My mother’s voice sounds full of gratitude. ‘Here, have a cigarette, you two. Go on! I really can’t thank you both enough!’ She always keeps cigarettes in her pocket now, to hand out to anyone who offers help.
‘We rented this shack for you from a peasant,’ Zhang Jie says. ‘If someone comes and asks questions, tell them you’re from Fangshan County. Here’s the document stating that you supported the government crackdown. No hospital will treat you without it.’
‘We left some lights on in your flat when we locked up for you last night, so that your neighbours won’t get suspicious,’ Mao Da says, then takes a puff of his cigarette.
‘The police haven’t visited us for almost a month,’ my mother says. ‘It’s probably the winter weather that’s kept them away.’
‘You’re only a kilometre from the hospital’s north entrance here,’ Mao Da says. ‘We paid the peasant who owns this shack an extra three yuan so that you can use his handcart. You should be able to wheel Dai Wei to the hospital without being seen by too many people.’
‘Have you got enough money and grain coupons, Auntie?’ Zhang Jie asks.
‘Last month, the wholesale markets were selling grain at knockdown prices,’ Mao Da says. ‘We probably won’t be using grain coupons much longer.’
‘The last bus back to Beijing will be leaving soon,’ my mother says. ‘You’d better hurry. I wouldn’t want you to miss your classes tomorrow.’

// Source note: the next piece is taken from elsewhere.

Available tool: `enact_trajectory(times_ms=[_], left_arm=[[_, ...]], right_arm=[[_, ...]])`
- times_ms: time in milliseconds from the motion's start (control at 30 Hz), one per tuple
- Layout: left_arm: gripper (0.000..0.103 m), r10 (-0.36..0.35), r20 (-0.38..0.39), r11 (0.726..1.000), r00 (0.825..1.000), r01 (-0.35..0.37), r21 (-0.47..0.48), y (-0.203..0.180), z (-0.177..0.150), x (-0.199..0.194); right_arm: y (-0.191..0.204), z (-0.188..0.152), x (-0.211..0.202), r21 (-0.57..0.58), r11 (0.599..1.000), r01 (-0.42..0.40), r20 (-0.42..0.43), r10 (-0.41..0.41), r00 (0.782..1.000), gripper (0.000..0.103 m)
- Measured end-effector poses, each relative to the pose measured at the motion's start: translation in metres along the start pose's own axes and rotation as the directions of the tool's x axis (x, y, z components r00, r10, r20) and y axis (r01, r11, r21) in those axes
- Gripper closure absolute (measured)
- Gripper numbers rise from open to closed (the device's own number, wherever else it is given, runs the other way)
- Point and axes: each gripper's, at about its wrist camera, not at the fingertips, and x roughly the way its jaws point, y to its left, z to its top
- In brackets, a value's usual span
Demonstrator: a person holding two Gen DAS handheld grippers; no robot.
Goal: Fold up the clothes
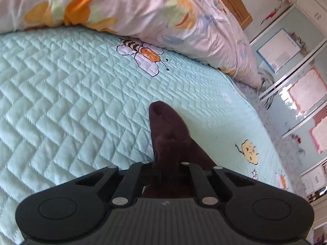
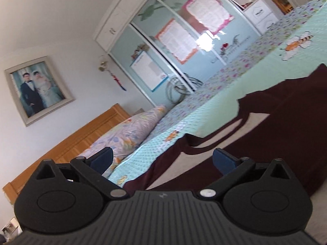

‘Our grades don’t matter any more,’ Mao Da says. ‘We’ll be given jobs out in the sticks whatever marks we get. I don’t care. I’ve decided to go to Shenzhen next year, and look for a job in a private company. Here’s Dai Wei’s hospital card. Go to the brick building we took you to this morning and ask for the neurosurgery department. Your appointments are at five o’clock every afternoon. I registered him under my surname, so he’ll be known as Mao Daiwei. Right, we’d better get going. I’ll visit you again in a couple of days. Dai Wei, hurry up and wake up, will you? Show those bastards that we won’t be defeated!’ He pats the blanket draped over my stomach. I’m freezing. All I’m wearing is a vest and thin cotton trousers.
Only when I’m wheeled inside the hospital’s high-pressure oxygen room a few hours later do my limbs begin to thaw out. A male voice says, ‘First we must check whether he has any metal objects on him.’
‘I’ve removed them all,’ my mother says. ‘It’s very hot in here! Please, have a cigarette.’
‘No thanks, I don’t smoke.’ The man turns on some switches, taps the metal oxygen canisters, shuffles around the room for a moment, then pushes me into the chamber. ‘As the pressure starts to increase, his ears might hurt and he’ll feel a rise in temperature.’
‘I’ve been told that already. Don’t worry about the pain. He’s a vegetable, after all.’
I know about these chambers. They help boost oxygen levels in the brain and control the spread of bacteria. When I read about them in the papers, I had no idea that one day I’d be pushed into one. If the pressure or heat become unbearable, I have no means of letting anyone know. What if my eardrums burst?
The door to the chamber is sealed shut. A pain develops in my ears that soon becomes excruciating. The wound in my head seems to catch fire. As the temperature shoots up, I feel myself lapsing into unconsciousness.
From the wound in your frontal lobe, you slip into the brain’s central fissure, then travel down the vagus nerve to the noisy thoracic cavity.